La alcaldesa de Cuauhtémoc, Alessandra Rojo de la Vega, fue atacada en la Zona Rosa de la Ciudad de México (CDMX) mientras realizaba un operativo para reducir el “comercio excesivo”. Tras el ataque, denunció penalmente a la diputada de Morena, Diana Sánchez Barrios, por orquestar la emboscada.
El incidente, ocurrido en la calle Génova, involucró a un equipo de 12 personas de su administración. La agresión, que incluyó el uso de armas blancas, llevó a Rojo de la Vega a señalar directamente a la legisladora morenista.
Brutal emboscada en Zona Rosa desata violencia
La alcaldesa Alessandra Rojo de la Vega y su equipo sufrieron un ataque coordinado en la calle Génova, recibiendo golpes y heridas con armas blancas durante un operativo contra el comercio.
El altercado se desencadenó cuando Rojo de la Vega, acompañada por su equipo, intentaba ingresar a la calle Génova. Comerciantes del área se aproximaron, impidiendo su paso y escalando rápidamente la confrontación. Los funcionarios fueron embestidos con “piedras, palazos, armas blancas, golpes y gritos”. Como consecuencia, parte de su equipo resultó herida con “algunos huesos rojos”, y la propia alcaldesa recibió un golpe en el rostro.
“Ibamos en completa paz”, declaró Rojo de la Vega, “íbamos a notificar al comercio excesivo, íbamos a visitar a los establecimientos como lo hacemos comúnmente porque las vecinas y vecinos nos lo piden todo el tiempo.”
Imputación directa a diputada de Morena por el ataque
Alessandra Rojo de la Vega señaló directamente a Diana Sánchez Barrios, diputada de Morena, como la mente detrás de la agresión coordinada sufrida en Zona Rosa.
Después de evacuar la zona, la alcaldesa se presentó ante la Fiscalía para formalizar la denuncia por la emboscada.

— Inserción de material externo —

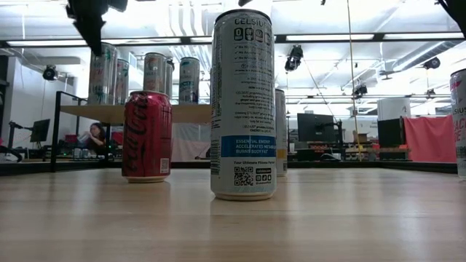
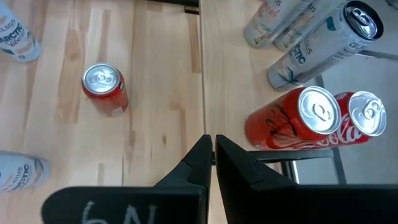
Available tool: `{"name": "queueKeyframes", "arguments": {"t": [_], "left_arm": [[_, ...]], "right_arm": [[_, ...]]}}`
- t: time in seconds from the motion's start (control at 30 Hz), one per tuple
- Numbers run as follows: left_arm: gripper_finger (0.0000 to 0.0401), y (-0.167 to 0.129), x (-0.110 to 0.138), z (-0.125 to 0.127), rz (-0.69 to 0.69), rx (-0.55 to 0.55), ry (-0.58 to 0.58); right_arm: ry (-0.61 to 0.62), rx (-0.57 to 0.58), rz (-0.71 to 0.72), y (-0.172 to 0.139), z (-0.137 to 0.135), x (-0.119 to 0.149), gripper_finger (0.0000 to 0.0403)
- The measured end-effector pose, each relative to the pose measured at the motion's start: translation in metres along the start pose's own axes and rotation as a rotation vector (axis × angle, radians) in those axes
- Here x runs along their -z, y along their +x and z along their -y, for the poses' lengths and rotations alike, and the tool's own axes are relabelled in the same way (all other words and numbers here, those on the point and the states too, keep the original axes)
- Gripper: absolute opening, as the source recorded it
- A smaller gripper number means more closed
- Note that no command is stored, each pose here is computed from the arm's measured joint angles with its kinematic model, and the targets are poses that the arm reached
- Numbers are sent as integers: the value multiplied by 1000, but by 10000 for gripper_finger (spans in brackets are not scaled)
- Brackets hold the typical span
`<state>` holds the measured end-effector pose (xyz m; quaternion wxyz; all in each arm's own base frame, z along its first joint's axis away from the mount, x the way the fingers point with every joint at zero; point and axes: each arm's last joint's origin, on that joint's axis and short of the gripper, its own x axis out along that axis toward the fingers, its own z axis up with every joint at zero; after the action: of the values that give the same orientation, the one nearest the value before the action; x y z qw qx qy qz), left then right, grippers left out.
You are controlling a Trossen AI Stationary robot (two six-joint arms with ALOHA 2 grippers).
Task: Place canned beverage on shelf
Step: Put the top white pink soda can on the shelf aligned with the other white pink soda can
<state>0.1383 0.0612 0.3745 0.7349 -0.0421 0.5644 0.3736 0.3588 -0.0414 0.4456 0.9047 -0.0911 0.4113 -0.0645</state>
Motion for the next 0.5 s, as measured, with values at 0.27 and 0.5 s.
{"name": "queueKeyframes", "arguments": {"t": [0.27, 0.5], "left_arm": [[0, 7, 0, -9, -4, -103, 30], [0, 7, -3, -11, 22, -140, 36]], "right_arm": [[1, 0, -1, 0, 0, 0, 13], [3, 1, -1, 0, 0, 0, 13]]}}
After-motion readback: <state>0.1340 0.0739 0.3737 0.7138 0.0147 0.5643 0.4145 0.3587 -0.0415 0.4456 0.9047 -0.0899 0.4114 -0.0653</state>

Rechazó categóricamente la clasificación de los hechos como una “riña” por parte de la Secretaría de Seguridad Ciudadana (SSC), insistiendo en que se trató de “una agresión coordinada de personas que están cobijadas por la impunidad contra funcionarios públicos que estamos haciendo nuestro trabajo.”
La velocidad del altercado fue notable: “no había pasado ni un minuto” desde su llegada cuando los comerciantes iniciaron la confrontación, a pesar de la cercanía de la SSC CDMX. Rojo de la Vega fue explícita al imputar a la legisladora morenista: “Sabemos que la zona está invadida por la diputada Diana Sánchez Barrios, que la ha desbordado, que cobra por la calle porque cree que es suya.” Hasta el cierre de esta edición, Diana Sánchez Barrios no ha emitido declaración alguna sobre las serias imputaciones en su contra.

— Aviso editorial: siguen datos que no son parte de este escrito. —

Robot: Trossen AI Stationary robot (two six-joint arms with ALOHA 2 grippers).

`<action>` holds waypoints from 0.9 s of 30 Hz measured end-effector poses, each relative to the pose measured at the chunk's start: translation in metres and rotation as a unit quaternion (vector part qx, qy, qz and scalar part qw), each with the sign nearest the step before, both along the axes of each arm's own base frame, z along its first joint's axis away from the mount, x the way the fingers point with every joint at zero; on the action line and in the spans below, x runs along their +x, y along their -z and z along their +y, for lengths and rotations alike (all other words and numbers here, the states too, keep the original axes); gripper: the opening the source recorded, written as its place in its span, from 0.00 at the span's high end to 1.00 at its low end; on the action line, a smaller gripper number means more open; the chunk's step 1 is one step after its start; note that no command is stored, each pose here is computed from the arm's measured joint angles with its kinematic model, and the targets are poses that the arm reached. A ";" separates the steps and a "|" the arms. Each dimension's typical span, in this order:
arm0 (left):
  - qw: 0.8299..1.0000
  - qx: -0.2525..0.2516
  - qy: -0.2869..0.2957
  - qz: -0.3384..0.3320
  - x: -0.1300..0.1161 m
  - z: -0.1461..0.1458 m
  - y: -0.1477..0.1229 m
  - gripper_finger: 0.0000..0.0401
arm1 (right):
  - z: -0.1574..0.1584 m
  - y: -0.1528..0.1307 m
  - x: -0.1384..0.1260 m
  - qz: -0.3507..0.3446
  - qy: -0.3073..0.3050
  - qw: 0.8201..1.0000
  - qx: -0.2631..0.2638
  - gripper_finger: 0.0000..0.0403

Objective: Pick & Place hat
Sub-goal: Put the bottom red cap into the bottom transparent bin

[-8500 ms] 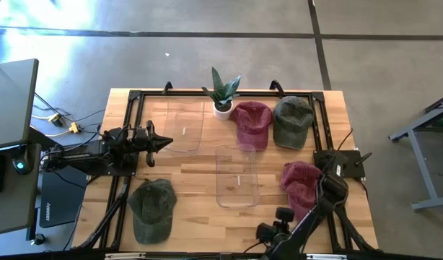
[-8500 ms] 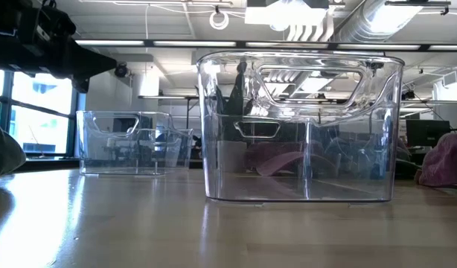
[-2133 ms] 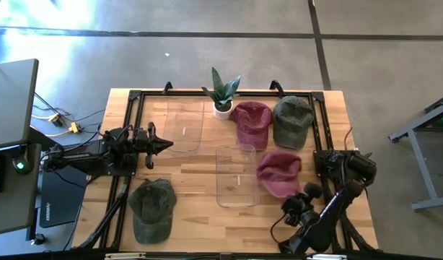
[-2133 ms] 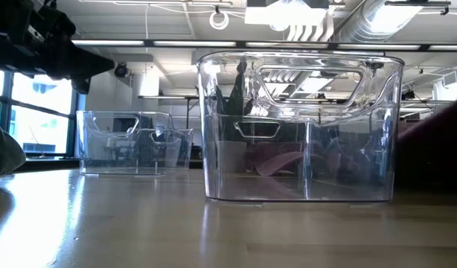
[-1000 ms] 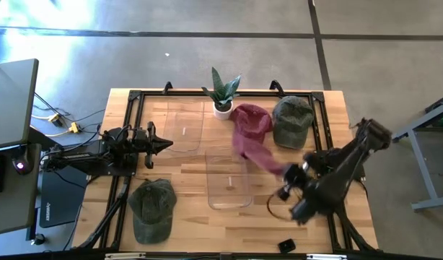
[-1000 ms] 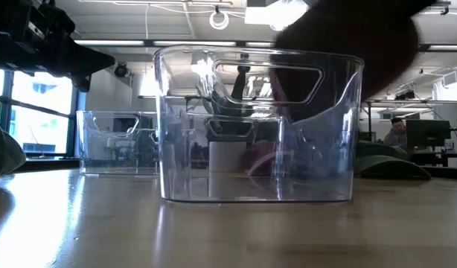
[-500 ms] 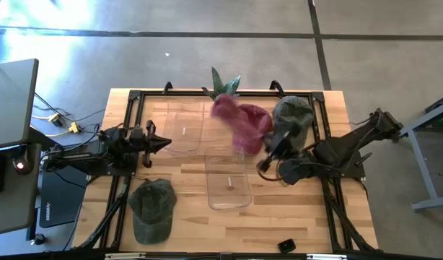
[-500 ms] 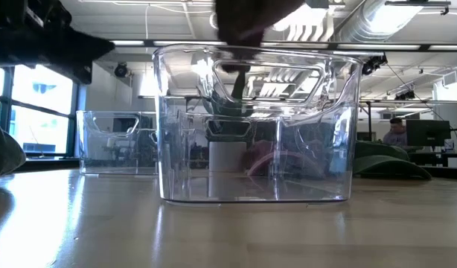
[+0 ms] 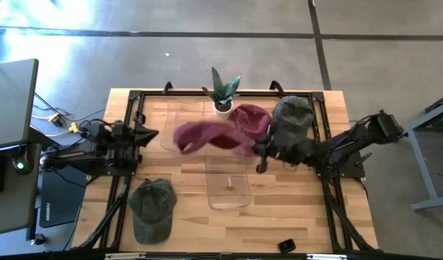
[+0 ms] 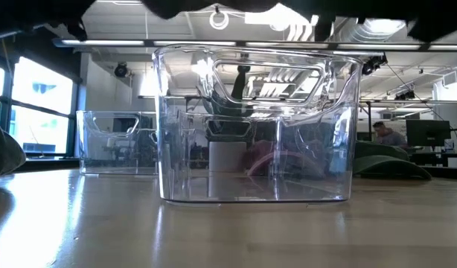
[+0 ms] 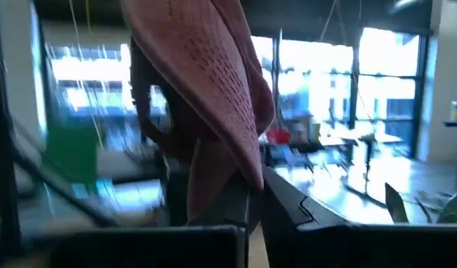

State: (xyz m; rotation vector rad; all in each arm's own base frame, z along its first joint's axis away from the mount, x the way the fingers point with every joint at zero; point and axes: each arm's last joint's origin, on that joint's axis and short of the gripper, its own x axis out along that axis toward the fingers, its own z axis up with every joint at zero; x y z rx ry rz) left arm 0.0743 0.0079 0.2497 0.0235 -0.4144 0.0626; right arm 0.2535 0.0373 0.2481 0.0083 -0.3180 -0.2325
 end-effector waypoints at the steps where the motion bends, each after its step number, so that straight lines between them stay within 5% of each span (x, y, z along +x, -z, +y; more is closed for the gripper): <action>1: 1.000 0.012 -0.008 -0.008 -0.002 0.000 -0.006 1.00 | -0.008 0.005 -0.005 -0.022 -0.007 1.000 0.006 0.98; 5: 0.997 0.053 -0.050 -0.004 0.000 0.001 -0.027 1.00 | -0.032 0.017 -0.013 -0.059 -0.024 0.998 0.006 0.98; 9: 0.989 0.095 -0.096 0.057 0.034 0.008 -0.037 1.00 | -0.049 0.020 -0.007 -0.055 -0.025 0.998 0.007 0.98; 17: 0.930 0.173 -0.220 0.239 0.120 0.026 -0.040 1.00 | -0.080 0.033 -0.009 -0.014 0.068 0.997 0.036 0.97; 27: 0.897 0.198 -0.326 0.223 0.164 0.044 -0.087 1.00 | -0.086 0.041 -0.010 0.024 0.031 0.999 0.017 0.96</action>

Repudio a la justificación de la violencia política
Rojo de la Vega criticó la percepción pública y mediática que, según ella, normaliza o celebra la violencia ejercida contra su persona y equipo.
La alcaldesa, a pesar de las agresiones sufridas que le dejaron un golpe visible en el rostro, ha expresado su profunda preocupación por la aparente justificación de la violencia. Publicó una fotografía de su herida, lamentando que, tras su denuncia pública, se perciba que “algunos creen que la violencia deja de ser violencia dependiendo de quién las reciba.” Existe, según sus declaraciones, una celebración de la violencia sufrida por ella y su equipo, quienes únicamente buscaban cumplir con sus funciones.
En un mensaje contundente, Alessandra Rojo de la Vega enfatizó: “La violencia no se negocia, no se justifica, no se aplaude. Nunca.” Este pronunciamiento subraya su firme postura contra cualquier forma de validación de los ataques a funcionarios públicos en el ejercicio de sus labores.